There are now a number of clinical observational studies that indicate that local BOLD responses, as mapped with simultaneous EEG-fMRI, co-localize with the SOZ at the lobar level. Krakow et al. investigated 10patients with focal pharmacoresistant epilepsies (Krakow et al. 1999). BOLD correlates to IED could be found in 6, and in all of them the BOLD correlate was close to the SW maximum in the EEG. The largest study to date includes 63 consecutive patients (59) investigated with frequent IED (Salek-Haddadi et al. 2006). Concordant or approximately concordant BOLD correlates could be found in 23 patients (37 %); 25 had no IED and 11 no BOLD correlates, despite the presence of IED. This low yield might have had technical reasons since the study was performed at 1.5 T with spike triggering, and higher field strengths (Federico et al. 2005) as well as continuous imaging (Al-Asmi et al. 2003) lead to better results. Despite this shortcomings, this study revealed a few interesting results. For instance, there was a pattern of precuneal deactivation in seven patients, reminiscent of the patterns found in IGE (see above). Also, the authors found that BOLD activations showed in general a better concordance with the presumed SW focus than BOLD deactivations (the reason of which is still unknown). Finally, they found that most HRF had physiological waveforms, indicating that “standard” modeling approaches might be sufficient for clinical purposes. Kobayashi et al. investigated 35 patients with temporal lobe epilepsy and found concordant responses in 83 % (Kobayashi et al. 2006). Deactivations were again identified in roughly 50 % of cases. Interestingly, these authors found 16 patients with neocortical BOLD correlates of which 12 had concordant bilateral temporal lobe clusters, indicating that simultaneous EEG-fMRI does not only reveal EZ but can depict parts of the complete epileptogenic network. In a follow-up study, these authors found that this network extended not only to bilateral mesial temporal structures but also to interconnected areas such as the basal ganglia, inferior insula, and lateral temporal gyri (Kobayashi et al. 2009). Of note, contralateral temporal lobe BOLD activity peaked later in comparison to the ipsilateral activity. Thus, these results demonstrate that simultaneous EEG-fMRI, despite the low temporal resolution of the latter, might also show aspects of the temporal dynamics of SW-associated functional networks.

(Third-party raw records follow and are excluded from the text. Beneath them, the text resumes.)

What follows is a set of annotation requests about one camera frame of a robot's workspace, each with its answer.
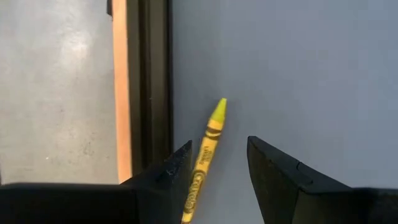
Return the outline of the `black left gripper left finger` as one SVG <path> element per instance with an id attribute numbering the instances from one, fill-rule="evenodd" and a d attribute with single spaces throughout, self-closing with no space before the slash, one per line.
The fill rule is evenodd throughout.
<path id="1" fill-rule="evenodd" d="M 180 224 L 192 142 L 117 185 L 0 185 L 0 224 Z"/>

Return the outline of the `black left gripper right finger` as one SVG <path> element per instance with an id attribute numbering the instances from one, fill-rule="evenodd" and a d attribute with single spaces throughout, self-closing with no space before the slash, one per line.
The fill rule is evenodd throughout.
<path id="1" fill-rule="evenodd" d="M 398 224 L 398 189 L 349 187 L 256 136 L 248 166 L 265 224 Z"/>

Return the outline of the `yellow crayon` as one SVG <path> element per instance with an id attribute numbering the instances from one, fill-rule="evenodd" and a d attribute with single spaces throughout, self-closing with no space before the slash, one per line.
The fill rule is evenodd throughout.
<path id="1" fill-rule="evenodd" d="M 183 208 L 181 224 L 190 224 L 195 213 L 198 196 L 205 178 L 208 174 L 212 158 L 221 136 L 226 117 L 227 99 L 222 98 L 212 112 L 202 139 L 198 157 L 192 173 L 192 180 L 189 186 L 188 196 Z"/>

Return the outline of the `grey table mat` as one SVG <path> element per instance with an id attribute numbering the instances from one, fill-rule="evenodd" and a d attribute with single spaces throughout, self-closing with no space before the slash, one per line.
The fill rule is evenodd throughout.
<path id="1" fill-rule="evenodd" d="M 192 224 L 263 224 L 257 136 L 351 187 L 398 189 L 398 0 L 173 0 L 174 144 L 226 123 Z"/>

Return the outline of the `black aluminium table frame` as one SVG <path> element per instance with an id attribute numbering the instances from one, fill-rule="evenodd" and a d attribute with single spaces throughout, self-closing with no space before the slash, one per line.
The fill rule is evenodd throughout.
<path id="1" fill-rule="evenodd" d="M 107 0 L 119 182 L 173 152 L 172 0 Z"/>

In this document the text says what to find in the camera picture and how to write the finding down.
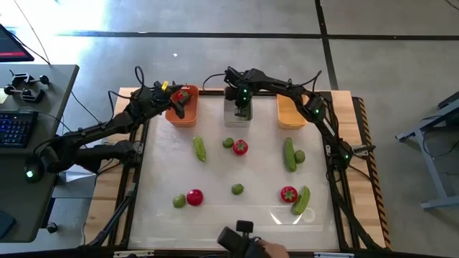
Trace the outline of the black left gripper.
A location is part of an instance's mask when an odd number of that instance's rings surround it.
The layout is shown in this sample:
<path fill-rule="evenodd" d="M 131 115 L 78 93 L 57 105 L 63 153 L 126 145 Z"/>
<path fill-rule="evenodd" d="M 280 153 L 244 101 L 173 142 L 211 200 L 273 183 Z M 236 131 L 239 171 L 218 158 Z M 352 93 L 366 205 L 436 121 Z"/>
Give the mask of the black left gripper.
<path fill-rule="evenodd" d="M 190 97 L 177 98 L 171 100 L 171 96 L 179 91 L 184 85 L 166 86 L 163 90 L 161 87 L 146 87 L 143 86 L 142 90 L 147 92 L 147 102 L 150 108 L 155 113 L 162 113 L 170 108 L 183 108 L 190 102 Z"/>

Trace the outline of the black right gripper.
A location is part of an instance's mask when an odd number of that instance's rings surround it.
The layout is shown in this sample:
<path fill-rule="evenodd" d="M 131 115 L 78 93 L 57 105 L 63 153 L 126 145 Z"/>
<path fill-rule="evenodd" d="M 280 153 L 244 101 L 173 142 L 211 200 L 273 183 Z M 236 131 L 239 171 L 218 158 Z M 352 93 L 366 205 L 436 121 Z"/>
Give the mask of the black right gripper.
<path fill-rule="evenodd" d="M 250 104 L 250 101 L 252 99 L 252 90 L 248 85 L 240 85 L 237 90 L 237 96 L 236 96 L 236 106 L 237 108 L 235 109 L 235 116 L 242 118 L 243 117 L 243 109 Z M 250 106 L 250 120 L 253 118 L 253 110 L 252 106 Z"/>

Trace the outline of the pale bumpy green cucumber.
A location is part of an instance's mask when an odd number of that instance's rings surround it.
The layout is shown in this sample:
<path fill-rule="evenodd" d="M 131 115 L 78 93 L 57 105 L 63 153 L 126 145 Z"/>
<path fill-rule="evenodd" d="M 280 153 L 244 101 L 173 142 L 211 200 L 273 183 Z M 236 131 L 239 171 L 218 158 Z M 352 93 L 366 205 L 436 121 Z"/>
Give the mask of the pale bumpy green cucumber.
<path fill-rule="evenodd" d="M 206 153 L 203 139 L 200 137 L 193 138 L 193 146 L 194 146 L 194 151 L 195 151 L 197 158 L 201 162 L 205 162 L 207 159 L 207 153 Z"/>

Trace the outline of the smooth red tomato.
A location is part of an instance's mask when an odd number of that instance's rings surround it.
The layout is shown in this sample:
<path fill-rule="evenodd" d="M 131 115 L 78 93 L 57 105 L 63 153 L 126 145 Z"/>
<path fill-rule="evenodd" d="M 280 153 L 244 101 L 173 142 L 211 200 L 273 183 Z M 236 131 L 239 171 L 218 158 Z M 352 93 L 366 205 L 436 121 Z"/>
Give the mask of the smooth red tomato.
<path fill-rule="evenodd" d="M 204 194 L 199 189 L 192 189 L 186 195 L 186 201 L 191 206 L 200 206 L 204 200 Z"/>

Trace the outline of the light green cucumber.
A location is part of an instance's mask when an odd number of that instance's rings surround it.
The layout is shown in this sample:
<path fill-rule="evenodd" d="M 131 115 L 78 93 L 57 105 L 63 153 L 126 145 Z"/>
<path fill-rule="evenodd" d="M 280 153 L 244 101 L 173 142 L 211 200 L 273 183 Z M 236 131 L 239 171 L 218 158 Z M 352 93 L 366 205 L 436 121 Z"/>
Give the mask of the light green cucumber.
<path fill-rule="evenodd" d="M 301 215 L 307 208 L 307 205 L 310 201 L 311 191 L 309 187 L 303 186 L 298 194 L 297 200 L 293 203 L 291 207 L 291 212 L 293 215 Z"/>

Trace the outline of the white plastic basket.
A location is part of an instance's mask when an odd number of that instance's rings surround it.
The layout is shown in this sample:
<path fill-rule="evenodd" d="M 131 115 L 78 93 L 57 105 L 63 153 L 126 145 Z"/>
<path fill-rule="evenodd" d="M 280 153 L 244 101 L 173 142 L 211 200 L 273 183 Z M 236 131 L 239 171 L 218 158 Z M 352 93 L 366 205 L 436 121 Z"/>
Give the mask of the white plastic basket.
<path fill-rule="evenodd" d="M 251 120 L 245 120 L 243 117 L 239 118 L 235 116 L 235 109 L 237 108 L 235 101 L 229 101 L 224 99 L 224 124 L 228 128 L 247 128 L 250 126 Z"/>

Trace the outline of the orange plastic basket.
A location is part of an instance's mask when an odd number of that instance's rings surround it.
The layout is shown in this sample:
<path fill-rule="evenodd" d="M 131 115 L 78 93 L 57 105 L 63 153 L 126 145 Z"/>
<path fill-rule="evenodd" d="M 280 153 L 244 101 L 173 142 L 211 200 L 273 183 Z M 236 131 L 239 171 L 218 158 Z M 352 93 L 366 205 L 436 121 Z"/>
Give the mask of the orange plastic basket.
<path fill-rule="evenodd" d="M 191 128 L 197 123 L 199 88 L 195 85 L 185 85 L 180 90 L 185 90 L 191 95 L 190 102 L 184 106 L 184 119 L 179 119 L 174 109 L 170 109 L 166 111 L 166 120 L 176 127 Z M 171 99 L 176 100 L 177 94 L 178 92 L 174 93 Z"/>

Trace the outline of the yellow plastic basket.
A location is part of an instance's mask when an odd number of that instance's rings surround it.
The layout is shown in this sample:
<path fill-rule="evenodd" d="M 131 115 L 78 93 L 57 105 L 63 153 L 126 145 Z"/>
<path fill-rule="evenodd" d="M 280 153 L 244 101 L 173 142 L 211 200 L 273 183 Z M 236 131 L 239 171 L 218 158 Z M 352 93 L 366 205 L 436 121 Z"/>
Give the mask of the yellow plastic basket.
<path fill-rule="evenodd" d="M 297 130 L 304 127 L 308 121 L 297 111 L 295 103 L 286 96 L 276 95 L 278 110 L 278 125 L 284 130 Z"/>

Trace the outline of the person's hand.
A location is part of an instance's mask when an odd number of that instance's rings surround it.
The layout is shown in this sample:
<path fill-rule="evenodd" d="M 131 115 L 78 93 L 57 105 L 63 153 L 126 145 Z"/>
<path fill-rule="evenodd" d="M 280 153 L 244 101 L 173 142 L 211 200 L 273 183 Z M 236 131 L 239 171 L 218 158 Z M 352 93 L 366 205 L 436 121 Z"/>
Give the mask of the person's hand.
<path fill-rule="evenodd" d="M 290 258 L 287 249 L 282 244 L 268 242 L 264 239 L 258 241 L 270 258 Z"/>

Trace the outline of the black table clamp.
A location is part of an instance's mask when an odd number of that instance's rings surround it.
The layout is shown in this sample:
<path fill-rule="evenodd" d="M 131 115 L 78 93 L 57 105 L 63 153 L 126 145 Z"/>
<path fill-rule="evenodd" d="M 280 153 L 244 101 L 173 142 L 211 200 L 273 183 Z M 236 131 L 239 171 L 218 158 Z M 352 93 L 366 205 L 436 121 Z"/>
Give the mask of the black table clamp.
<path fill-rule="evenodd" d="M 40 82 L 43 85 L 48 85 L 49 78 L 46 75 L 40 75 L 38 79 L 34 79 L 33 76 L 31 76 L 29 73 L 17 73 L 17 74 L 13 74 L 11 85 L 16 87 L 21 84 L 31 85 L 36 82 Z"/>
<path fill-rule="evenodd" d="M 32 92 L 28 89 L 18 90 L 13 85 L 7 85 L 4 88 L 4 93 L 7 95 L 19 94 L 20 98 L 29 103 L 40 103 L 45 95 L 44 90 L 38 92 Z"/>

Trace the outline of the black computer mouse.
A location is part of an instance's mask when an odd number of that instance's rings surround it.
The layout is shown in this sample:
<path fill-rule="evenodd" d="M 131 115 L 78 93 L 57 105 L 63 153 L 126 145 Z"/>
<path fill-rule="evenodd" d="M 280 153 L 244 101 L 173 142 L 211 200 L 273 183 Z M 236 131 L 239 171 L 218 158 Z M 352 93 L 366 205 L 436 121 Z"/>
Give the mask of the black computer mouse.
<path fill-rule="evenodd" d="M 44 165 L 39 156 L 28 157 L 24 162 L 24 175 L 27 183 L 37 183 L 44 176 Z"/>

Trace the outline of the black keyboard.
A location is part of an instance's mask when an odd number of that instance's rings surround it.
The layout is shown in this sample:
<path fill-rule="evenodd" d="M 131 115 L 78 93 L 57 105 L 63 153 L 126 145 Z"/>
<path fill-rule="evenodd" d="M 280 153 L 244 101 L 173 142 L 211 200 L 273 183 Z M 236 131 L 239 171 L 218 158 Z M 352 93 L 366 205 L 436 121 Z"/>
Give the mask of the black keyboard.
<path fill-rule="evenodd" d="M 0 148 L 26 148 L 37 116 L 36 111 L 0 110 Z"/>

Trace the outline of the dark computer screen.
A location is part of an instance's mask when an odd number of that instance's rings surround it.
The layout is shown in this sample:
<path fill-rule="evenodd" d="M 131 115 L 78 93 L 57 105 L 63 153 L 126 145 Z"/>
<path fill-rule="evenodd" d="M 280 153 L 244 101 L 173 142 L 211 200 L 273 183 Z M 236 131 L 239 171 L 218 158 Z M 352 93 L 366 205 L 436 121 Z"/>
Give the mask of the dark computer screen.
<path fill-rule="evenodd" d="M 28 53 L 14 35 L 0 24 L 0 62 L 32 62 Z"/>

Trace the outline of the grey desk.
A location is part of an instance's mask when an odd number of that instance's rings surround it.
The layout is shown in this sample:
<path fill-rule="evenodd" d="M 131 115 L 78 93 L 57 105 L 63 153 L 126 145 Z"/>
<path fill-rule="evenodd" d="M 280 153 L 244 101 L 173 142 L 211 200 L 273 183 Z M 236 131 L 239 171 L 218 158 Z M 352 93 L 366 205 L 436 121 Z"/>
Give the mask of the grey desk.
<path fill-rule="evenodd" d="M 45 92 L 40 103 L 27 103 L 15 95 L 0 104 L 0 110 L 29 107 L 40 111 L 26 148 L 0 148 L 0 211 L 15 219 L 0 242 L 32 242 L 43 224 L 56 175 L 46 173 L 39 182 L 28 183 L 24 162 L 36 145 L 55 136 L 79 69 L 76 64 L 0 64 L 0 92 L 12 81 L 13 72 L 49 78 L 48 85 L 34 85 Z"/>

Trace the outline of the grey metal stand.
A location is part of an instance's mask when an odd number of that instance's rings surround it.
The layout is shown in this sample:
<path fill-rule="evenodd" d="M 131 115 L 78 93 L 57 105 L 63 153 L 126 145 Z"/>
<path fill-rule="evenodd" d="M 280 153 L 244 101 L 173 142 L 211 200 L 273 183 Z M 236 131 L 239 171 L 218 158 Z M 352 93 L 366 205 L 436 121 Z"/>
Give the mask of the grey metal stand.
<path fill-rule="evenodd" d="M 433 154 L 426 144 L 427 137 L 435 130 L 459 125 L 459 91 L 442 100 L 437 104 L 437 111 L 434 115 L 425 117 L 413 128 L 395 135 L 395 139 L 403 143 L 409 138 L 414 138 L 419 147 L 422 157 L 425 159 L 427 169 L 434 183 L 438 194 L 437 199 L 422 202 L 420 205 L 424 210 L 435 209 L 447 206 L 459 206 L 459 195 L 449 195 L 443 184 L 440 173 L 435 166 L 435 159 L 442 158 L 452 153 L 459 147 L 459 140 L 445 153 Z"/>

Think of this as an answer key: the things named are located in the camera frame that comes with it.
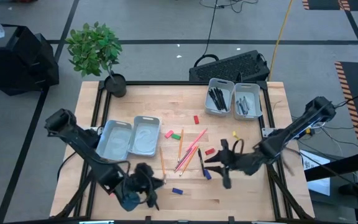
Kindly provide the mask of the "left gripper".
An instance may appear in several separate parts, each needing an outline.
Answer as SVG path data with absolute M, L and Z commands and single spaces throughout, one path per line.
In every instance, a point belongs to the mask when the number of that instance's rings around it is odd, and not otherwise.
M 154 177 L 154 172 L 149 165 L 139 163 L 133 174 L 125 174 L 116 187 L 116 195 L 121 207 L 128 212 L 143 203 L 153 208 L 154 200 L 158 199 L 156 190 L 162 186 L 163 179 Z

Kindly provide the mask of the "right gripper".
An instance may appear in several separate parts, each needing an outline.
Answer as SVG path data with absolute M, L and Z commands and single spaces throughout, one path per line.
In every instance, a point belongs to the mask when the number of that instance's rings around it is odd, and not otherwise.
M 261 166 L 261 156 L 256 152 L 243 153 L 243 139 L 238 139 L 233 144 L 231 150 L 229 149 L 229 143 L 226 139 L 221 140 L 221 146 L 221 154 L 216 154 L 215 156 L 205 160 L 204 162 L 220 162 L 223 165 L 223 167 L 212 166 L 205 167 L 205 169 L 220 174 L 223 177 L 223 186 L 226 189 L 231 188 L 231 179 L 229 177 L 230 170 L 239 170 L 246 175 L 253 175 L 259 170 Z

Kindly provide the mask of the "orange pencil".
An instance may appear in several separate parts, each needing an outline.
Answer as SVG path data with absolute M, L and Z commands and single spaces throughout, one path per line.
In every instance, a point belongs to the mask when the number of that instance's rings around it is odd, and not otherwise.
M 161 165 L 162 165 L 163 181 L 164 181 L 164 184 L 166 184 L 167 183 L 166 169 L 165 169 L 165 163 L 164 163 L 164 158 L 163 158 L 163 151 L 162 151 L 161 147 L 159 148 L 159 152 L 160 152 L 160 160 L 161 160 Z
M 191 162 L 191 160 L 192 160 L 192 158 L 193 158 L 195 152 L 198 150 L 199 146 L 200 146 L 200 145 L 195 146 L 195 148 L 192 150 L 192 152 L 191 152 L 190 155 L 188 156 L 188 159 L 186 160 L 186 163 L 185 163 L 184 167 L 182 168 L 182 170 L 181 170 L 181 172 L 180 172 L 180 174 L 179 174 L 180 177 L 181 177 L 181 176 L 183 175 L 183 173 L 186 171 L 186 169 L 187 169 L 189 163 Z
M 179 144 L 179 148 L 178 148 L 177 162 L 179 162 L 180 158 L 181 158 L 181 150 L 182 150 L 182 145 L 183 145 L 183 135 L 184 135 L 184 128 L 181 129 L 180 144 Z

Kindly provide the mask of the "grey pencil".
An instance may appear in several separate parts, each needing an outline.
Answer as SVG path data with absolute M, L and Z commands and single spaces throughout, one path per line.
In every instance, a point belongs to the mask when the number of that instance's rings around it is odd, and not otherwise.
M 179 160 L 177 166 L 174 168 L 175 172 L 176 172 L 177 169 L 179 169 L 181 164 L 185 161 L 185 159 L 188 157 L 188 155 L 190 154 L 190 152 L 192 150 L 193 150 L 193 148 L 189 148 L 189 150 L 187 150 L 186 154 Z

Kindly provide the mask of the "grey plastic bin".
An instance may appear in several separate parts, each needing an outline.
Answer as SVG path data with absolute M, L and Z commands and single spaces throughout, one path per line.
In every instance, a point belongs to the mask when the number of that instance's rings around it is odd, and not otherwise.
M 220 90 L 223 91 L 224 99 L 226 101 L 226 106 L 227 106 L 228 111 L 225 111 L 225 110 L 219 111 L 217 109 L 217 107 L 215 106 L 214 102 L 212 101 L 212 99 L 208 93 L 209 89 L 212 89 L 212 88 L 219 88 Z M 208 85 L 208 90 L 207 90 L 207 95 L 206 95 L 206 99 L 205 99 L 205 103 L 204 103 L 205 112 L 208 114 L 216 115 L 216 116 L 220 116 L 220 117 L 230 115 L 233 93 L 234 93 L 234 83 L 233 82 L 218 79 L 218 78 L 210 79 L 209 85 Z
M 153 157 L 160 133 L 160 120 L 152 116 L 136 116 L 128 151 L 139 156 Z
M 237 120 L 255 120 L 262 116 L 262 110 L 259 97 L 260 87 L 253 83 L 237 83 L 234 85 L 234 118 Z M 245 96 L 250 103 L 248 114 L 241 115 L 237 113 L 236 101 L 242 100 Z
M 106 122 L 96 153 L 111 161 L 126 159 L 129 141 L 132 136 L 132 125 L 122 121 L 109 120 Z

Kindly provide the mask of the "white paper box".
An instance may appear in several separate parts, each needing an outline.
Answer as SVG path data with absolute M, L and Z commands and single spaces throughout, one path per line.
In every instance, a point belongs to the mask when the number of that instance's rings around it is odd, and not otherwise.
M 312 154 L 304 150 L 300 150 L 300 154 L 301 154 L 304 170 L 312 169 L 314 167 L 320 166 L 321 164 L 327 164 L 330 162 L 329 159 L 325 159 L 323 157 L 317 156 L 315 154 Z M 308 189 L 317 192 L 319 194 L 330 196 L 331 180 L 328 177 L 325 179 L 308 181 Z

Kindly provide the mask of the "black keyboard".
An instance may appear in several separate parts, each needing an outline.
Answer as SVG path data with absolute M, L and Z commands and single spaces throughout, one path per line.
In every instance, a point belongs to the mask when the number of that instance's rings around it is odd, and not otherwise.
M 224 59 L 206 54 L 189 69 L 189 81 L 220 78 L 232 82 L 256 82 L 264 81 L 269 73 L 266 59 L 256 50 Z

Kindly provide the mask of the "black stand beam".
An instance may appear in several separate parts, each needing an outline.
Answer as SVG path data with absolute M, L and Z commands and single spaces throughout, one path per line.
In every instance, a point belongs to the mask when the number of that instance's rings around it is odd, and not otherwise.
M 358 154 L 305 170 L 306 181 L 325 179 L 358 171 Z

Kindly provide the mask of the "green potted plant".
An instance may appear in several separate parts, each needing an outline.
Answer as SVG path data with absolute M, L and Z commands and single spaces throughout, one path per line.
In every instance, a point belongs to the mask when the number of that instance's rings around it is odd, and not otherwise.
M 113 30 L 106 24 L 95 22 L 92 26 L 83 24 L 81 30 L 70 31 L 66 38 L 67 50 L 71 55 L 69 62 L 82 77 L 107 74 L 104 80 L 106 91 L 117 98 L 127 93 L 127 83 L 123 75 L 116 73 L 113 66 L 119 64 L 122 45 Z

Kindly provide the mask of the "black stacked boxes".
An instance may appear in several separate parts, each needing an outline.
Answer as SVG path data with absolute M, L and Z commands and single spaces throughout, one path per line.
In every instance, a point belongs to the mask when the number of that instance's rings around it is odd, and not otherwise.
M 44 36 L 33 34 L 26 26 L 2 26 L 0 90 L 13 96 L 59 84 L 58 63 Z

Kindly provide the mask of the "black table frame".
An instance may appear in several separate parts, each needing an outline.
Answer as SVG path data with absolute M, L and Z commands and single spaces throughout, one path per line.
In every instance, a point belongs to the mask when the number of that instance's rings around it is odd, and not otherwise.
M 161 120 L 157 152 L 153 157 L 129 155 L 132 165 L 145 162 L 155 175 L 162 178 L 162 165 L 159 148 L 162 148 L 167 183 L 157 190 L 160 210 L 145 204 L 127 212 L 121 208 L 116 197 L 108 195 L 100 186 L 92 185 L 84 193 L 76 216 L 96 220 L 137 220 L 145 221 L 224 221 L 234 217 L 235 221 L 274 221 L 284 217 L 285 203 L 281 194 L 272 196 L 267 171 L 262 167 L 256 174 L 246 176 L 241 172 L 231 172 L 232 187 L 225 189 L 219 174 L 210 180 L 201 172 L 198 156 L 192 158 L 186 171 L 174 172 L 177 164 L 180 140 L 165 134 L 172 130 L 180 135 L 184 128 L 181 154 L 197 138 L 200 132 L 208 129 L 195 145 L 202 151 L 221 147 L 221 139 L 234 142 L 232 132 L 244 139 L 244 150 L 250 152 L 261 138 L 258 121 L 238 121 L 233 116 L 217 117 L 204 112 L 207 84 L 190 82 L 130 82 L 127 95 L 122 98 L 107 97 L 101 94 L 99 111 L 94 110 L 98 95 L 98 83 L 84 82 L 81 86 L 75 110 L 77 122 L 82 127 L 98 126 L 104 120 L 115 119 L 132 123 L 138 115 L 154 116 Z M 199 124 L 195 124 L 194 115 Z M 183 191 L 182 195 L 172 192 L 172 188 Z

One important question as to the clinical utility of simultaneous EEG-fMRI is how closely it matches with two important gold-standard measures: results from intracranial EEG and postsurgical outcome (Zhang et al. 2012). This question has yet to be addressed prospectively, but there are several reports that provided interesting data on this subject. Seeck et al. provided an early case study of a patient in which simultaneous EEG-fMRI activity was concordant with scalp EEG source analysis and electrocorticography (ECoG) (Seeck et al. 1998). In the abovementioned case series by Krakow et al. in which six patients showed BOLD correlates of focal SW, 1 localization was also confirmed by ECoG (Krakow et al. 1999). Laufs et al. also found excellent concordance of simultaneous EEG-fMRI in one patient with a right frontocentral SOZ (Laufs et al. 2006). Interestingly, this patient did not show clear IED during the combined recording, and a focal abnormality of the EEG (localized delta activity) was used to derive the fMRI regressor. However, mixed results were reported in two of the largest studies to date by Bagshaw et al. (n = 4) and Benar et al. (n = 5) (Bagshaw et al. 2004; Benar et al. 2006). Both validated the findings of simultaneous EEG-fMRI against stereotaxic intracerebral EEG and found concordant BOLD activations to focal SW in 3/4 and 4/5, respectively, but also discordant BOLD correlates in one case per study.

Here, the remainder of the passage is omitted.